Mannahnin
Scion of Murgen (He/Him)
Let me backtrack the thread for a minute to try to untangle the misunderstanding a bit.Yes, I get it, but please lets just make it plain.
Point me to the 5e PHB sections which are clear call outs to Avatar, Anime, Minecraft, and League of Legends.
Instead of Howard, Moorcock, 3e, Drizzt, and the like.
I think the basis of the game now lacks identity to deviate from…
I get it. The kids don’t care…maybe some get inspired by it. And as such, they can support the new releases (I will here or there). And it’s just one world of many and all that.
But the base “look” and assumptions are a turnoff for me. If it all sells well, that is moot for the company.

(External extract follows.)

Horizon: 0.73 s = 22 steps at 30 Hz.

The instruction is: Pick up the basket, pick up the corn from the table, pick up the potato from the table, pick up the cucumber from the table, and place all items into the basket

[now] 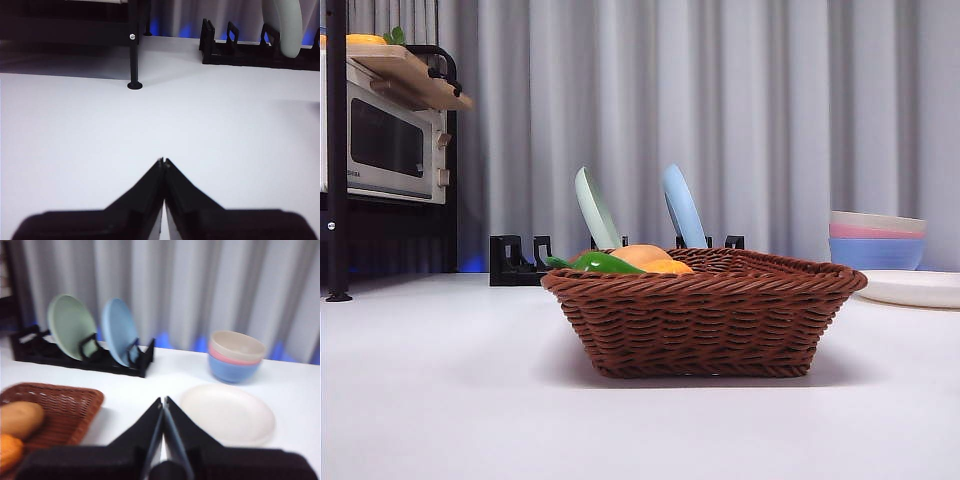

That is a good point. Helps me to understand the way I feel about this topic.
It's got a basis. It's just not the same basis that it was.
Again, the most popular fantasy works today are Minecraft, Avatar, anime and League of Legends. That's all a basis.
It is not the same basis as what today's young fantasy fans' parents and grandparents liked, but pretending it doesn't exist is bizarre.
Ok, so here's what Whizbang was saying, in context, what he was responding to.
Warpiglet and Lakeside were opining that maybe current D&D lacks a fantasy identity to make discrete but limited deviations FROM. Whizband was suggesting in response that a current fantasy (in D&D and outside of it) cultural baseline DOES exist, but it's just a different one from, say, the 1960s and 1970s pulp fantasy baseline which Expedition to the Barrier Peaks was a deviation from.
(Edit: Although as an adult with better familiarity with the pulp fantasy canon than I had as a kid, I realize that Expedition is much more IN keeping with that genre than in deviation from it. It clashed more with the post-Tolkien, Lester del Rey-invented division between the Fantasy & SF genres than it did with the pulp stories Gygax was inspired by, which mixed the two more promiscuously).
Yes, I was saying what @Mannahnin was explaining better: The young audience that makes up the majority of 5E players, per WotC, is interested in modern fantasy stuff.
And the fact that D&D PCs and NPCs don't look like did in the 1E era is a reflection of that audience's tastes. Most of today's fans don't care about Thomas Covenant, etc., any more than I cared about The Worm Ouroubos when I was their age.